**What is required**: Copy each line of the data beneath in which the word "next" appears.
++++++++++
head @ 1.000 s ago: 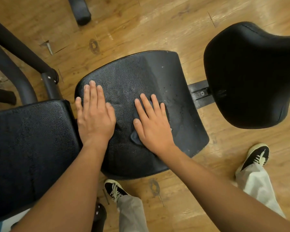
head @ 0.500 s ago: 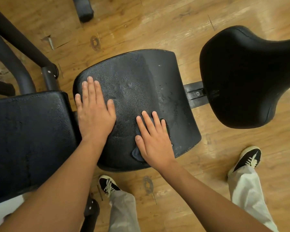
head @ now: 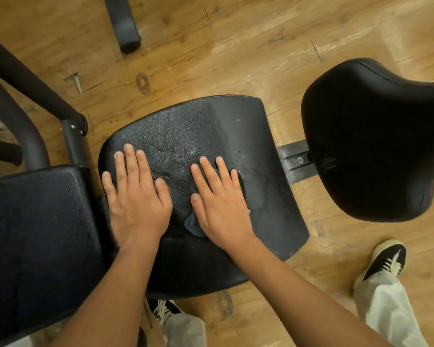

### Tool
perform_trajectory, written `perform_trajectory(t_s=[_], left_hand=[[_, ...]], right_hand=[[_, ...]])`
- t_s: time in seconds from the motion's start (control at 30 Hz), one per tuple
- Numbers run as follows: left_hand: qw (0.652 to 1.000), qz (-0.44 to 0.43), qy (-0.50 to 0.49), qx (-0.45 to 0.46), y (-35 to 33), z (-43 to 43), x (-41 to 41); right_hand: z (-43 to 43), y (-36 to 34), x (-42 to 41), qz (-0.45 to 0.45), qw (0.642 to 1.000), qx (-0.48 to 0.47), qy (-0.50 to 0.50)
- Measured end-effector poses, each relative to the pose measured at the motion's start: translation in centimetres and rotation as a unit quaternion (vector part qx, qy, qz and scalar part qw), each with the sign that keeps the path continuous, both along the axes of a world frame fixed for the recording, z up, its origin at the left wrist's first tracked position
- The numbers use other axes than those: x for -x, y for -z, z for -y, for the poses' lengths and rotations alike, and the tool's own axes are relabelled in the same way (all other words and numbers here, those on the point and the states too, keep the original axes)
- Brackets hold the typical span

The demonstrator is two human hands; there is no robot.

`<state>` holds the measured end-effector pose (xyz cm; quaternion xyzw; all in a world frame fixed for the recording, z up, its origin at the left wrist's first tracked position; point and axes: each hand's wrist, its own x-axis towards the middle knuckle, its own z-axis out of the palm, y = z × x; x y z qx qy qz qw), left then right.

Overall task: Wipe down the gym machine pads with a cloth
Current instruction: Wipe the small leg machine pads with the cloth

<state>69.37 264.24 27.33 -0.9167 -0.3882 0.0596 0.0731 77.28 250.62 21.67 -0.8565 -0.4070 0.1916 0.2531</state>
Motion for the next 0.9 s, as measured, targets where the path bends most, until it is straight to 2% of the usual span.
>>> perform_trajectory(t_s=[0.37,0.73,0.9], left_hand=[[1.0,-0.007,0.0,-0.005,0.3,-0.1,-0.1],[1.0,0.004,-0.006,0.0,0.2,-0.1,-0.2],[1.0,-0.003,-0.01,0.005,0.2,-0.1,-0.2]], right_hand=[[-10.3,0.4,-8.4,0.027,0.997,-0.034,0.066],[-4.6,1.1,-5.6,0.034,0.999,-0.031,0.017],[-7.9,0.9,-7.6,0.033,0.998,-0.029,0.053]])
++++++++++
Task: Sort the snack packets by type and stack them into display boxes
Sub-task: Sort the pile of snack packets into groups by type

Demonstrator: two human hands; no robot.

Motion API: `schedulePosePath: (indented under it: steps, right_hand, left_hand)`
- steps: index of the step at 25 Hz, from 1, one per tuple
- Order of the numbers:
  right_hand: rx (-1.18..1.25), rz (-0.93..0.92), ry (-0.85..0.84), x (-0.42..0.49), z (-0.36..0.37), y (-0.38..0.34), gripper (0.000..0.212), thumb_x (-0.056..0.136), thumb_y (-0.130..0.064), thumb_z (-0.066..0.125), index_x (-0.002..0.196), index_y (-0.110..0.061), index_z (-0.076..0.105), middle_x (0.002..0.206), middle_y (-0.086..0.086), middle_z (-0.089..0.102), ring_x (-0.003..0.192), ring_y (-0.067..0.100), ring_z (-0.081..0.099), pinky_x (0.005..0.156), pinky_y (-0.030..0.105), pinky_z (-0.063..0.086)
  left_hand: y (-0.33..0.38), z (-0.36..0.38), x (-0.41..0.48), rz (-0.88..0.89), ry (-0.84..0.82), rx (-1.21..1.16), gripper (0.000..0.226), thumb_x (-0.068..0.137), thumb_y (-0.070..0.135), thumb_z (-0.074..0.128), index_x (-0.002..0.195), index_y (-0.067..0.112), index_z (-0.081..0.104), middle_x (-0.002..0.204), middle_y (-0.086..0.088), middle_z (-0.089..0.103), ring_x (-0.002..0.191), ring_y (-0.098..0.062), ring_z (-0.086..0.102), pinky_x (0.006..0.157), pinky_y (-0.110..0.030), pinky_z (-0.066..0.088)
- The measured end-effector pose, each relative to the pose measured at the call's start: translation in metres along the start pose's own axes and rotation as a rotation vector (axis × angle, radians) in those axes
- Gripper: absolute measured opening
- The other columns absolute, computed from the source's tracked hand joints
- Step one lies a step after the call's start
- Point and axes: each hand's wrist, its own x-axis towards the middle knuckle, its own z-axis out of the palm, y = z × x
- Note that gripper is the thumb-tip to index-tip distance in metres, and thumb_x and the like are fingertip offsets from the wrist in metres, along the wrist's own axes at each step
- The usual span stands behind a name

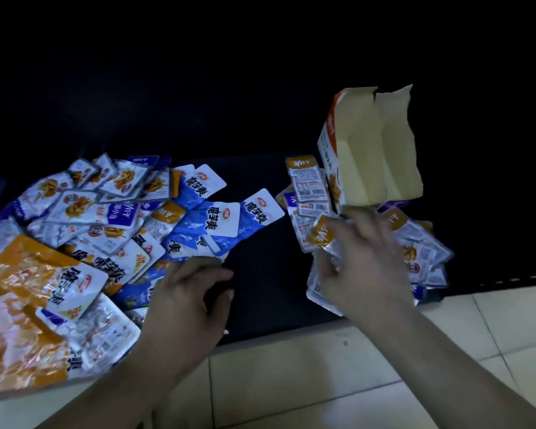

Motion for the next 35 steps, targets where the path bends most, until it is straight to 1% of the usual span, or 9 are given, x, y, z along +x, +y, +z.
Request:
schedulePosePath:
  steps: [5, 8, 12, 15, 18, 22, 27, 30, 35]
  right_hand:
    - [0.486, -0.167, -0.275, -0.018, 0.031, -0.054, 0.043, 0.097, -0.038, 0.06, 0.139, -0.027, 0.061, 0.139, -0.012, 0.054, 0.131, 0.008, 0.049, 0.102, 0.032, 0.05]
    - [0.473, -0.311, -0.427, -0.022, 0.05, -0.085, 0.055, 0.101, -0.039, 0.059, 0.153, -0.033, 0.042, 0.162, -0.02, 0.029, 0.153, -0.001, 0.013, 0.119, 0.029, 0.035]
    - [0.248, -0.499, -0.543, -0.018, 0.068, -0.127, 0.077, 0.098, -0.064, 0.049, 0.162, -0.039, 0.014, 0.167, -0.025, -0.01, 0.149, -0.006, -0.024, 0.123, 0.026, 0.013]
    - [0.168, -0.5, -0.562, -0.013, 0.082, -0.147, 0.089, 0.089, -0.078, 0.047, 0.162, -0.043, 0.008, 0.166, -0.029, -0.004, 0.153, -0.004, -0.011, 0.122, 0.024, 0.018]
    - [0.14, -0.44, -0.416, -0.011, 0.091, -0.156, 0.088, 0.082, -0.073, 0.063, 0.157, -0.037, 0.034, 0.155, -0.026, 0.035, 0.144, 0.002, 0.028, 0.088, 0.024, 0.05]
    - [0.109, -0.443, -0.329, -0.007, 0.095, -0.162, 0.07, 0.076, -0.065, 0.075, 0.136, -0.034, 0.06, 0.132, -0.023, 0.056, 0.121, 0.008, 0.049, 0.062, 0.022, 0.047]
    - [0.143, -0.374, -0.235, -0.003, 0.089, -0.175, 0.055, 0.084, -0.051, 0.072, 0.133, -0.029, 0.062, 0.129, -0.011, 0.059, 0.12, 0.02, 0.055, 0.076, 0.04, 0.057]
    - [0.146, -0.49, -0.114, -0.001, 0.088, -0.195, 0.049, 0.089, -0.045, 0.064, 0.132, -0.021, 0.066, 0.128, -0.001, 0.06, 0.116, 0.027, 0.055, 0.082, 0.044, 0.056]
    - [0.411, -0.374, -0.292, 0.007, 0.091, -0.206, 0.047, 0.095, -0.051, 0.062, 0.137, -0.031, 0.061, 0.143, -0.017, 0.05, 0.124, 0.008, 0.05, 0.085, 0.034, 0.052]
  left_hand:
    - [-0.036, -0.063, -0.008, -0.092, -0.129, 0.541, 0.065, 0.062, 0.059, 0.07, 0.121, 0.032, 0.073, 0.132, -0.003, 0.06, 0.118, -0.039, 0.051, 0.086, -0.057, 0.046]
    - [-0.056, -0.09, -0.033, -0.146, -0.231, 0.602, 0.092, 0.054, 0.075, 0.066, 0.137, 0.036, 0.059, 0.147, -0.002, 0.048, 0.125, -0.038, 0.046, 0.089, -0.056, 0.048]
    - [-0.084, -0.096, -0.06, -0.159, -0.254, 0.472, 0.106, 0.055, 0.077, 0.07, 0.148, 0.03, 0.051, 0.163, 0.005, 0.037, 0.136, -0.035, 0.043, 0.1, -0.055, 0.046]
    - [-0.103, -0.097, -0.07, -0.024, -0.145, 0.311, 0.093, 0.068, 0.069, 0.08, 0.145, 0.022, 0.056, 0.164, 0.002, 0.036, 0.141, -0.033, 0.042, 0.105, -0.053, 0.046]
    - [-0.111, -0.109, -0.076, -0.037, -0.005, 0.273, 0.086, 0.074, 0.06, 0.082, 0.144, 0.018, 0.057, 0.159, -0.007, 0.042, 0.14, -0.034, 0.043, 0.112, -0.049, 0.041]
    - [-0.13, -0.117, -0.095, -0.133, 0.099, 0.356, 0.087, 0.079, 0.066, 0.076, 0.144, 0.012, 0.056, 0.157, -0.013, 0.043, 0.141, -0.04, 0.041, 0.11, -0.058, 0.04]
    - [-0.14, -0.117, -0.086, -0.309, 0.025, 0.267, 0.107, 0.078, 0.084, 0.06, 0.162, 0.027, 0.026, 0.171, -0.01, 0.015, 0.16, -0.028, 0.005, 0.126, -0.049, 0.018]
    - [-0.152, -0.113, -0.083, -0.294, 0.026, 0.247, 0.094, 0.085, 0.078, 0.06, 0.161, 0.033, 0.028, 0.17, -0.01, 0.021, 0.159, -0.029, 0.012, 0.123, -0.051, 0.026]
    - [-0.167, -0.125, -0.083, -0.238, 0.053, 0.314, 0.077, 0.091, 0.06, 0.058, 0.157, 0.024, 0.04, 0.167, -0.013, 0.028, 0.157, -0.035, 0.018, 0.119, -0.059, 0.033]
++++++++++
**Reply**:
Motion for the next 0.9 s, as measured, targets where the path bends most, until it is straight to 2% of the usual span.
Motion for the next 35 steps, targets where the path bends most, until it is straight to 1% of the usual span, or 9 are given, x, y, z along +x, +y, +z.

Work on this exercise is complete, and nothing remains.